Propositional Logic/Calculus as a formal language.

Last time I talked about Why we need formal languages and what are they? which laid the foundations for the need and a rudimentary understanding of them, this time I will focus on how we turn the idea of a formal language into proper logic and through it, formalizes our notation of deductive logic in a simple way that machines can handle. Many of the readers will be familiar with the concepts of truth value, but it is important to understand that as a formal language, Propositional Calculus do not deal with true or false value of anything, it is just a system to manipulate symbols that coincide with our intuitive notion of how truth value works.

Remember that we have two components to a formal language

  1. Symbols
  2. Rules of composition

In propositional logic we subdivide these further, our symbols is divided into

  • Operators
  • Variables

And for Rules of composition we do not subdivide it further, we rename it mostly into Well-formed formulas.

Ontop of it we add a system of inference consisting of

  • Axioms
  • Substitution
  • Inference rules

Symbols

The collection of symbols can be said to be finite or infinite depending on how one chose it but in general, Operators are always finitely many and variables are infinitely many. Be careful now that while we call these groups of symbols for operators and variables, they are still just symbols and our choice of name is picked to fit how we decide to use them in rules of composition later. Generally we also include “(” and “)” as symbols to assist us to disambiguate things, but we equally create additional rules to minimize the usage of (). Classical example is ab+c=a\cdot b+c=(a\cdot b)+c.

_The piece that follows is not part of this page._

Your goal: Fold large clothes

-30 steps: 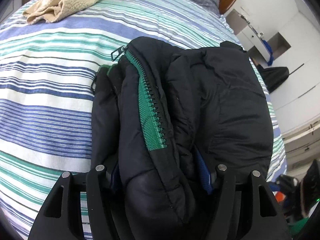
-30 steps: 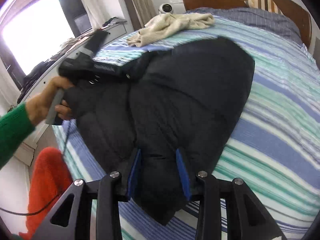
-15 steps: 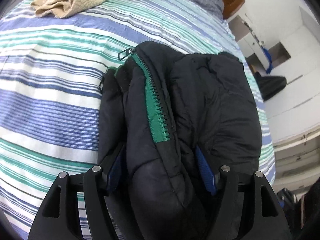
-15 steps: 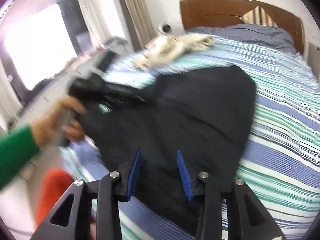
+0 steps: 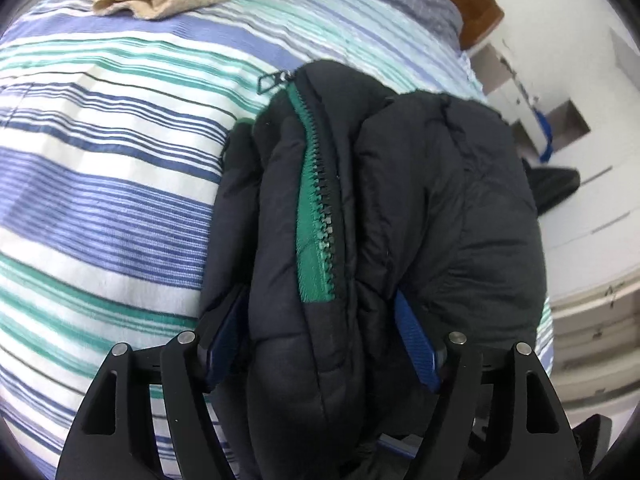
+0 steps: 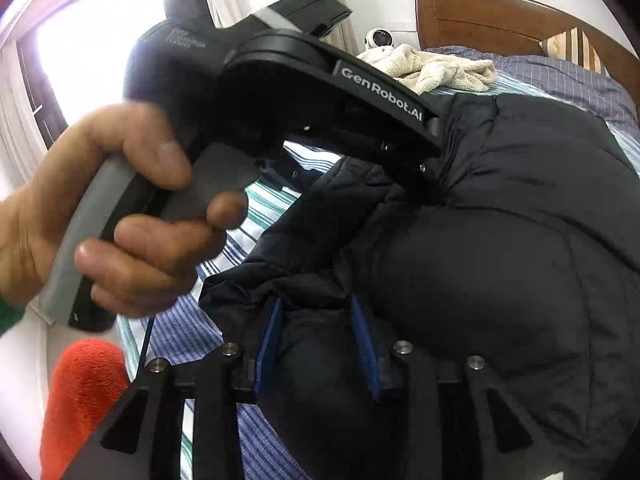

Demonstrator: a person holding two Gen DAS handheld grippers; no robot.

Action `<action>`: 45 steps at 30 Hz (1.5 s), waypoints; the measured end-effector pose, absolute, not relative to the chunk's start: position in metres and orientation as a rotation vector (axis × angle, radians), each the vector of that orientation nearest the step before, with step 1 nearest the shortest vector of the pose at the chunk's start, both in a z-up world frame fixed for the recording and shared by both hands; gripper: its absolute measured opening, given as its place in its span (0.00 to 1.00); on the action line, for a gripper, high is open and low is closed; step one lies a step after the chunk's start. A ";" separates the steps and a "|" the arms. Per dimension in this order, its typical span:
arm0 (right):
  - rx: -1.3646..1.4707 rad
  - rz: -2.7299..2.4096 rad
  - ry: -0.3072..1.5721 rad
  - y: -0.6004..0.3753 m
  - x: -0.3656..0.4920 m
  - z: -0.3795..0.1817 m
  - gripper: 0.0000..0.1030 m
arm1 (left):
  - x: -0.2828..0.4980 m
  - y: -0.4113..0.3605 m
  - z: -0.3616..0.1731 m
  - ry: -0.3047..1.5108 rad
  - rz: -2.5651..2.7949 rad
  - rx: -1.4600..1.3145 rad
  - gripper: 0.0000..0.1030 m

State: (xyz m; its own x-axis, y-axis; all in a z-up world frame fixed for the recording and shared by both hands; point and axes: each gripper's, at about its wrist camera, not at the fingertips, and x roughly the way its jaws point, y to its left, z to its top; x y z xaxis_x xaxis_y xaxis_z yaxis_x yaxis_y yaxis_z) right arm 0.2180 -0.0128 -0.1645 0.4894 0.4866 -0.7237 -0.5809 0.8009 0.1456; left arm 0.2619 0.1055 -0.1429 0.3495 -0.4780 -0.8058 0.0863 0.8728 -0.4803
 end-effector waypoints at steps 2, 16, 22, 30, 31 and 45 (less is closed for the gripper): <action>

To make variables finite we may add an operator symbol of ‘ and a single variable which we may denote A, and we implement a rule of that we can place as many ‘ we want after A, so we get A, A’, A”, A”’,…. so we get different variables through that. Of course that is very difficult to read and cumbersome for humans so in general, we use different, still capital, letters and assume that the variables are infinite but formally we can say that both sets are finite, equally do we use for ease of our reading and understanding subscripts of numbers to expand it further. From a formal point of view, some might complain on the fact I use the notion “set” here, which is something to be defined later, which might end up being circular. Formally however I have not used a set, I am using our human concept of how a set should behave to verbally communicate these things and as such, avoid having it being circular.

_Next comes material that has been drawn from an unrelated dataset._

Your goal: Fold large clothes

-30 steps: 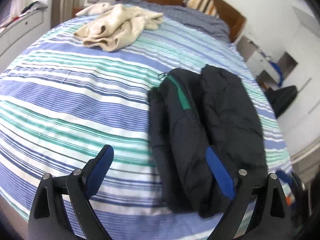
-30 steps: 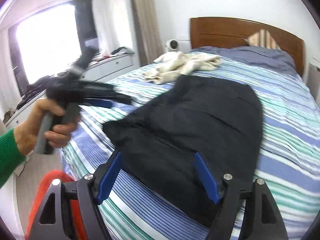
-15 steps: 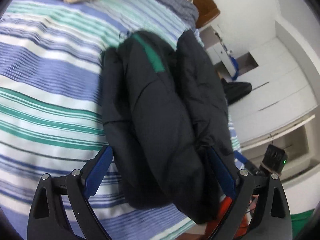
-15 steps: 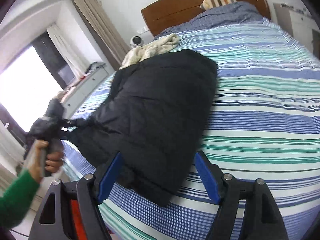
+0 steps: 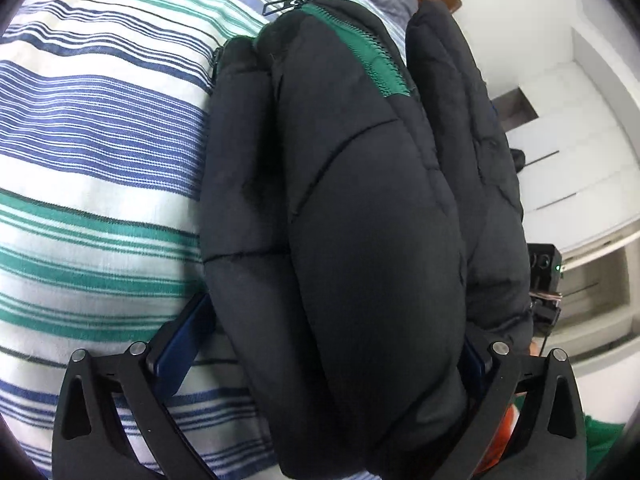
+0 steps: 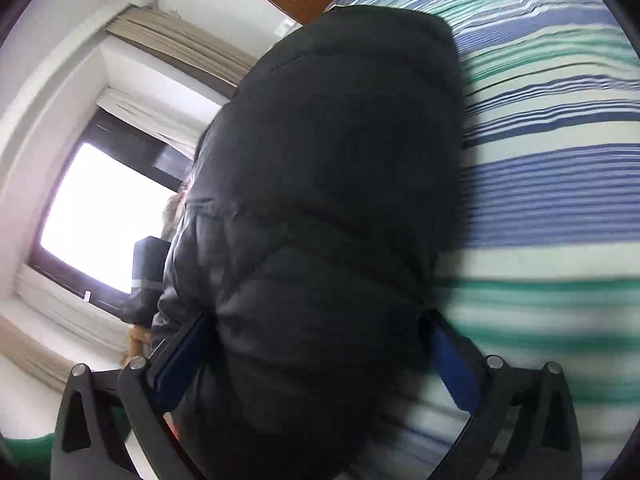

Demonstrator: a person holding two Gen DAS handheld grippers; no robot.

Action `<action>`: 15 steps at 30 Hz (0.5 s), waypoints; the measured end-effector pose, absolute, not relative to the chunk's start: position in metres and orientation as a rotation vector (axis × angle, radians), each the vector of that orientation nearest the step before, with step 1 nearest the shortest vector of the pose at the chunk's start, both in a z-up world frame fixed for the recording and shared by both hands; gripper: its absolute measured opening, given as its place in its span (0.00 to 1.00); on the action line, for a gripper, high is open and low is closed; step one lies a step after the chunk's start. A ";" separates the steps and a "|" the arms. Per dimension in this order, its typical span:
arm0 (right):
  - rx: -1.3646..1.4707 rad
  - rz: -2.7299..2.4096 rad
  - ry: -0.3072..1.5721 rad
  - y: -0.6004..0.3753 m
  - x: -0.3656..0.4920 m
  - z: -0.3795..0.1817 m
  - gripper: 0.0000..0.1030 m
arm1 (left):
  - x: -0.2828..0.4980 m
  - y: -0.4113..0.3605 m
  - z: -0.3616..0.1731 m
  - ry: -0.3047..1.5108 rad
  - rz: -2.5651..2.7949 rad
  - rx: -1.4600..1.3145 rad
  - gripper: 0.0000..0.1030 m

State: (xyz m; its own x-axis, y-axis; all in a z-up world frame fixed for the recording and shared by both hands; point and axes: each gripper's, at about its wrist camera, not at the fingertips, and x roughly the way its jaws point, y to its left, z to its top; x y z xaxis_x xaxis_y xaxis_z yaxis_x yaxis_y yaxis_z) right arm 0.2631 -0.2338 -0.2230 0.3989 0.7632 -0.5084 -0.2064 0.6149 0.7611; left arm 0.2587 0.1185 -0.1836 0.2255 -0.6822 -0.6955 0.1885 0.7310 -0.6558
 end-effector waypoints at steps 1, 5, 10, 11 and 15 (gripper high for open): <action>0.673 0.681 0.973 -0.231 0.266 -0.224 1.00 | 0.258 0.118 -0.184 1.194 -0.631 -0.498 1.00; 0.618 0.670 0.950 -0.221 0.265 -0.212 0.87 | 0.247 0.117 -0.181 1.174 -0.598 -0.488 0.93; 0.397 0.656 0.861 -0.200 0.242 -0.175 0.65 | 0.218 0.114 -0.159 1.101 -0.641 -0.498 0.39; 0.367 0.657 0.842 -0.197 0.238 -0.169 0.64 | 0.213 0.114 -0.152 1.087 -0.627 -0.503 0.36; 0.297 0.685 0.746 -0.185 0.228 -0.138 0.61 | 0.198 0.108 -0.120 1.024 -0.619 -0.462 0.31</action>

Operators tends to use special symbols for them and for the propositional logic of our choice, the standard one, we will only have two symbols, ¬ and ⇒. Once again we are picking these symbols because by the rules of composition they will behave in ways that coincide with our intuitive feeling of what those symbols usually represents, but without adhering to the concept of “truth” which is a slippery concept. An important property for each operator is that we assign them an arity, which is a natural number and can be any. For the general case of an operator we use the letter O for it and superscript the arity, so \text{O}^n is a general operator of arity n. For ¬ we give the arity of 1, and for ⇒ we give the arity of 2.

Again here, one might complain that there is a level of circularity, if we use formal language to define things in mathematics and we then use it to define numbers, but use numbers to define a property in a formal language? This is again not circular just because we are not using the properties of numbers, but using them to intuitively describe a property of things here that merely tells us the number of variables an operator accepts. This can be suspended entirely and give instead each operator a rule of composition where we have to use substitution to go around. This is of course again a lot of extra needless work so we use this intuitive approach for convenience.


Well-formed formulas

For the well-formed formulas, we build them inductively like this.

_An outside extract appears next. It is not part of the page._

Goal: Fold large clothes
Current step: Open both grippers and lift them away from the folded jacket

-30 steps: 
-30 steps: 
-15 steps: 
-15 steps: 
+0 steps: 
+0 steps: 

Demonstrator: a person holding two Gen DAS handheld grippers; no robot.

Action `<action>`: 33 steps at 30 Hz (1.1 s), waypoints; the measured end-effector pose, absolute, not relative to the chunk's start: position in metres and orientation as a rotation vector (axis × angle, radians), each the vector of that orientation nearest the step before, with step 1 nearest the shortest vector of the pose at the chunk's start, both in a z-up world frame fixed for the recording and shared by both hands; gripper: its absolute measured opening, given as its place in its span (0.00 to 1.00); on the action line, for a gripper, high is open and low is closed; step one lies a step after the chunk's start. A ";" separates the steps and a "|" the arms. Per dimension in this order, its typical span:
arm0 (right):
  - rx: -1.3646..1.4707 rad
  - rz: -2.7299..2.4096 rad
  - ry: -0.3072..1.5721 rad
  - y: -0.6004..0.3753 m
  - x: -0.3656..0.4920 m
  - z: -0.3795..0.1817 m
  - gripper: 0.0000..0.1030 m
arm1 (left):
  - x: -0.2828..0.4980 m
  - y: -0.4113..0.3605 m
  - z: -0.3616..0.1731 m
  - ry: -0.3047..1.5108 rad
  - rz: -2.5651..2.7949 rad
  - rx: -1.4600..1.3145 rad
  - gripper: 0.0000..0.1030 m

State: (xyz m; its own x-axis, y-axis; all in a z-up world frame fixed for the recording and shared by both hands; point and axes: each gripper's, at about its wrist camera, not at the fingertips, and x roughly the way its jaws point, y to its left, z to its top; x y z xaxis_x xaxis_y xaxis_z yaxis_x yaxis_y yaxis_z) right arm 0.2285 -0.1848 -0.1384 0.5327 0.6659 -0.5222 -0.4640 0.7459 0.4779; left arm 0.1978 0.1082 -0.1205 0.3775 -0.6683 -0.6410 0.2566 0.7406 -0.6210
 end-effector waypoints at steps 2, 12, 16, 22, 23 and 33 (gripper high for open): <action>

  1. Atomic formulas, just variables, are wff’s
  2. For any given operator \text{O}^n and wff’s, w_1,w_2,\ldots,w_n, we have that \text{O}^n(w_1,w_2,\ldots,w_n) is a wff.

On #2 I add to the reader that we are using a lot of shorthand and conveniences for us humans there. If one is very strict the ellipses should be replaced by the appropriate string and so would one in most instances. However this is needlessly complicated and cumbersome to read so we suspend doing it like that for the convenience of readability as we can easily understand what it means. Similarly for human reading convenience, if an operator have arity of two, we may do infix notation so instead of *(P,Q) we may very well write P*Q, and similarly for unary operators we may use prefix or suffix writing instead as we see fit.


System of inference

This part is what separates the logic systems from many other formal languages, it allows us to create theorems where we can emulate how we humans reason, that given certain things we conclude another one. System of inference consists of the 3 parts of Axiom, Substitution and Inference Rules.

Axioms is simply then a collection of wff’s that are declared to be within the language and can be of any kind. In the standard one we have these axioms

  • P \implies (Q\implies P)
  • (P \implies (Q\implies R))\implies ((P\implies Q)\implies(P\implies R))
  • (\neg Q \implies \neg P)\implies (P\implies Q)

As with all axioms, these are merely given and said to be valid. However for any potential variable, we would need to rewrite these and that would require a lot of work, unless we want it to be extremely specific but we want it to be valid always, that is where substitution comes from.

Substitution in a wff is when when we replace one variable with another. To define it more rigorously we do it recursively. We write w[u/P] to say that in the wff w, we replace all P with u, where u is a wff. Notice that u has to be a valid wff  for the substitution to give a valid wff.

  1. if w is atomic then
    1. if w = P, then w[u/P]=u
    2. if w≠P, then w[u/P]=w
  2. if w=O^n(w_1,\ldots,w_n) then w[u/P]=O^n(w_1[u/P],\ldots,w_n[u/P])

With this we can have our set of axioms being quite small, relatively speaking, but still derive many more valid ones that we can use for other purposes, it primarily makes it more concise to deal with our language without having to deal with enormous sets of axioms.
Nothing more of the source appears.